--- Work to complete ---
Go to the line with "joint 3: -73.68" in the material below and copy from there through the line with "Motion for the", exactly. Pictures are not copied.

-------- Data shown --------

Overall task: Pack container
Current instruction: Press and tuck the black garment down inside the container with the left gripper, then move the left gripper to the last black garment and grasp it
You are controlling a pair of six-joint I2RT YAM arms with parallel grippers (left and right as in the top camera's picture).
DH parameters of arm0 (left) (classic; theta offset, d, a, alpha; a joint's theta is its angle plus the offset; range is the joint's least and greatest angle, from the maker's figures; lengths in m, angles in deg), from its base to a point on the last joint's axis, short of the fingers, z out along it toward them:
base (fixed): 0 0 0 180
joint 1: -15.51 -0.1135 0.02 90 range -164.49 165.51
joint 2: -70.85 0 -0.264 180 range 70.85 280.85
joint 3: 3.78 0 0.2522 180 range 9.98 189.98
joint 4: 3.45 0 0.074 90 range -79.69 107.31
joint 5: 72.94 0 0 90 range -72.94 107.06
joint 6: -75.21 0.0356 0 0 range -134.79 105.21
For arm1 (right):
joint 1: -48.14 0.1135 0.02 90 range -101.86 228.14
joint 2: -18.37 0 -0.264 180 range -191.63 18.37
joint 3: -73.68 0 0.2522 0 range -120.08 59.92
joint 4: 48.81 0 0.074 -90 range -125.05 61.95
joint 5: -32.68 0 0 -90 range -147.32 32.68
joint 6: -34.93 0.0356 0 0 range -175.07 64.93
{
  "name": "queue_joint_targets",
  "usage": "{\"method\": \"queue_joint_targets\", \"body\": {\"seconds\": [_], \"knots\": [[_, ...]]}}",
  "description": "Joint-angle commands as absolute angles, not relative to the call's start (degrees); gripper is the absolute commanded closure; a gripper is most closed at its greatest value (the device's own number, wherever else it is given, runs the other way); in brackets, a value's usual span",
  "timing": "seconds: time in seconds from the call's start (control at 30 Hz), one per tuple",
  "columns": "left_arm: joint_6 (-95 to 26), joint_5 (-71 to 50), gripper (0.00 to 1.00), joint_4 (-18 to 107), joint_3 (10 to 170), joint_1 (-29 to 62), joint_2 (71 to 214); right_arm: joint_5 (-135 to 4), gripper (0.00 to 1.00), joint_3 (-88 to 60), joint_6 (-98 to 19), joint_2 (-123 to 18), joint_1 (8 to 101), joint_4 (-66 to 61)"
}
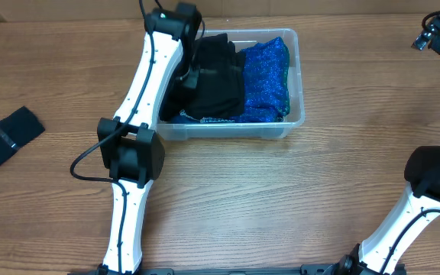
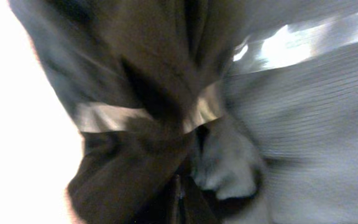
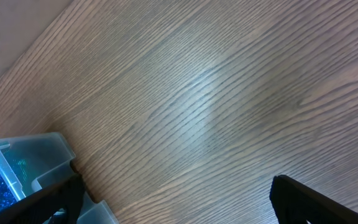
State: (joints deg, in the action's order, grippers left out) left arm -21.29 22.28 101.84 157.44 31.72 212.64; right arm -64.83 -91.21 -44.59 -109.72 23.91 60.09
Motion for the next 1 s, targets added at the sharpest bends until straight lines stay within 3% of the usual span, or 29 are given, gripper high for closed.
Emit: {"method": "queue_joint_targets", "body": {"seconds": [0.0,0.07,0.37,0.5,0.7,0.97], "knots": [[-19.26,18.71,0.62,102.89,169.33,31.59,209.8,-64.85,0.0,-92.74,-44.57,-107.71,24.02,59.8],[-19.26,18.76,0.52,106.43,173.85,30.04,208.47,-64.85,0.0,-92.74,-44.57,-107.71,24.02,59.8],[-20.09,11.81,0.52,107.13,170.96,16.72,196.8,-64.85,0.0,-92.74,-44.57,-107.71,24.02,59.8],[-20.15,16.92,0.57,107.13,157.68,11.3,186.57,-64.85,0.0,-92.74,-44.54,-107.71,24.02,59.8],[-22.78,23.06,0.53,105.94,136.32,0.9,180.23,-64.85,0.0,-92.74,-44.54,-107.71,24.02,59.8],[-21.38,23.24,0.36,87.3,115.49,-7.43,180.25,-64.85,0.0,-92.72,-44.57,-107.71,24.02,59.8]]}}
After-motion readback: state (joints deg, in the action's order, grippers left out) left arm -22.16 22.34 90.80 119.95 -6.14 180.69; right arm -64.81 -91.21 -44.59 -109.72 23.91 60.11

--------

--- Written solution ---
joint 3: -73.68 0 0.2522 0 range -120.08 59.92
joint 4: 48.81 0 0.074 -90 range -125.05 61.95
joint 5: -32.68 0 0 -90 range -147.32 32.68
joint 6: -34.93 0.0356 0 0 range -175.07 64.93
{
  "name": "queue_joint_targets",
  "usage": "{\"method\": \"queue_joint_targets\", \"body\": {\"seconds\": [_], \"knots\": [[_, ...]]}}",
  "description": "Joint-angle commands as absolute angles, not relative to the call's start (degrees); gripper is the absolute commanded closure; a gripper is most closed at its greatest value (the device's own number, wherever else it is given, runs the other way); in brackets, a value's usual span",
  "timing": "seconds: time in seconds from the call's start (control at 30 Hz), one per tuple",
  "columns": "left_arm: joint_6 (-95 to 26), joint_5 (-71 to 50), gripper (0.00 to 1.00), joint_4 (-18 to 107), joint_3 (10 to 170), joint_1 (-29 to 62), joint_2 (71 to 214); right_arm: joint_5 (-135 to 4), gripper (0.00 to 1.00), joint_3 (-88 to 60), joint_6 (-98 to 19), joint_2 (-123 to 18), joint_1 (8 to 101), joint_4 (-66 to 61)"
}
State: (joints deg, in the action's order, grippers left out) left arm -21.29 22.28 101.84 157.44 31.72 212.64; right arm -64.83 -91.21 -44.59 -109.72 23.91 60.09
Motion for the next 1 s, targets added at the sharpest bends until straight lines stay within 3% of the usual span, or 29 are given, gripper high for closed.

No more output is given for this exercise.